SÃO PAULO, SP (FOLHAPRESS) – As forças da Ucrânia explodiram nesta segunda (19) a terceira ponte sobre o rio Seim, em Kursk, região no sul da Rússia que invadiram de forma surpreendente há duas semanas.
A ação visa fortalecer uma linha defensiva dentro do território russo, mas também pode indicar a perda de capacidades de Kiev para continuar no ataque. Desde a semana passada, Kiev não divulgou mais avanços que eram contados em quilômetros quadrados.
Ao explodir as pontes, os ucranianos tentam evitar a chegada de reforços russos, usando o rio como barreira natural e materializando aquilo que o presidente Volodimir Zelenski chamou de zona tampão para proteger a província ucraniana de Sumi, vizinha de Kursk.

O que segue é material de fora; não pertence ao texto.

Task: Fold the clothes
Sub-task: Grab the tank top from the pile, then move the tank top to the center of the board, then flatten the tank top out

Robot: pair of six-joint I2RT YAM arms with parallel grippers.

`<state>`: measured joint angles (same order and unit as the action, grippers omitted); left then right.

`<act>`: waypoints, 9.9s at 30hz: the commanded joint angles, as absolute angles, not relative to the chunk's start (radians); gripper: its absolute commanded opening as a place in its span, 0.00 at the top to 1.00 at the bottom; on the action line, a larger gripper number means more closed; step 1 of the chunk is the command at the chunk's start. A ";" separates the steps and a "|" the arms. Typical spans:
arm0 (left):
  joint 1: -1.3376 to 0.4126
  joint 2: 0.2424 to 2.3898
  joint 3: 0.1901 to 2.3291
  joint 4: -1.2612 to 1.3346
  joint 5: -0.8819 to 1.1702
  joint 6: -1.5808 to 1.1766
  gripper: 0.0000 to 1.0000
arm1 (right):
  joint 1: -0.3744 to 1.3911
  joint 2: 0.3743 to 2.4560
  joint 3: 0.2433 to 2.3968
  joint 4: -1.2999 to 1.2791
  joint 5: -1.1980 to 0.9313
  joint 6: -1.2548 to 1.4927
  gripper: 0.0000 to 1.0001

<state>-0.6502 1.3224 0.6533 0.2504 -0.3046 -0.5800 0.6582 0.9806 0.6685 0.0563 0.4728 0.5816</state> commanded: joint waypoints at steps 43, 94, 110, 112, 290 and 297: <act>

A destruição da estrutura foi confirmada pelo Comitê Investigativo da Rússia, em Moscou. No primeiro ataque, na sexta (16), o governo disse que foram empregados pela primeira vez mísseis de artilharia americanos lançados pelo sistema Himars adicionando mais uma camada simbólica à primeira invasão do território russo desde a Segunda Guerra Mundial.
Nesta segunda, Zelenski afirmou no Telegram que “estamos atingindo nossos objetivos”, uma frase clássica do rival Vladimir Putin na guerra. Na véspera, ele havia baixado a barra das expectativas, dizendo que só queria estabelecer o tal tampão. Soa como diversionismo: Sumi pode ser atacada de várias outras formas.
Tudo indica que o presidente quis mudar a narrativa de Putin de que a ação em Kursk visa apenas dar uma ficha para Kiev negociar em eventuais conversas sobre o fim da guerra. Ela foi reforçada por um dos principais assessores de Zelenski, Mikhailo Podoliak, que disse exatamente isso na sexta.
Os próximos dias permitirão observar se o gás dos ucranianos acabou. Analistas sugeriam que o objetivo da ação poderia ser o cerco de Belgorodo, a importante capital da região homônima vizinha a Kursk, que está particularmente vulnerável por dois lados.
Mas trata-se de um grande centro urbano com 400 mil pessoas, bem mais complexo de atacar do que os vilarejos pelos quais blindados ucranianos passaram desde o dia 6 de agosto. Segundo a agência Tass, só em Kursk 121 mil pessoas já deixaram suas casas.
Além disso, há a questão das tropas em um momento crítico para Zelenski na região de Donetsk, no leste do país invadido por Putin em 2022. Nesta segunda, o governo ucraniano determinou a evacuação dos civis de Pokrovsk, um importante centro logístico daquela área.
Antes da guerra, moravam cerca de 60 mil pessoas no local, que era até a semana passada considerado seguro jornalistas internacionais visitando a Ucrânia costumavam ficar hospedados lá para cobrir os eventos no leste.
Agora, há forças russas a cerca de 10 km da cidade, que é um entroncamento ferroviário e rodoviário vital para a administração e defesa da fatia remanescente de Donetsk que ainda está sob controle de Kiev. Se a cidade cair, essa área é virtualmente cortada em dois, expondo a cidade que virou capital administrativa dos ucranianos, Kramatorsk, a um assalto.
Se Donetsk cair, a posição relativa da Ucrânia fica bastante prejudicada: das quatro regiões anexadas ilegalmente por Putin em 2022, ela era aquela em que o russo tinha menos controle. De fevereiro para cá, linhas que não se moviam desde a guerra civil iniciada em 2014 passaram a cair, com avanços russos.
A invasão de Kursk, uma humilhação militar para os russos e revés político para o discurso de Putin, não tirou o foco da ação no leste como Kiev poderia esperar e Zelenski usou algumas de suas melhores forças na ação.
Pior para ele, pode acabar saindo pela culatra, pois os russos não parecem interessados em negociar enquanto houver militares ucranianos em seu território.
Até aqui, havia várias frentes de conversas indiretas entre os rivais, sendo que as principais aconteciam por meio da China, aliada de Putin.
Os canais seguem abertos, mas se antes eram ucranianos que se recusavam a conversar com o fato consumado de ocupação de 20% de seu território como quer Putin, agora é a vez dos russos ressaltando que, vergonha à parte, se as forças de Zelenski estiverem onde dizem estar, isso não dá 0,007% da área russa.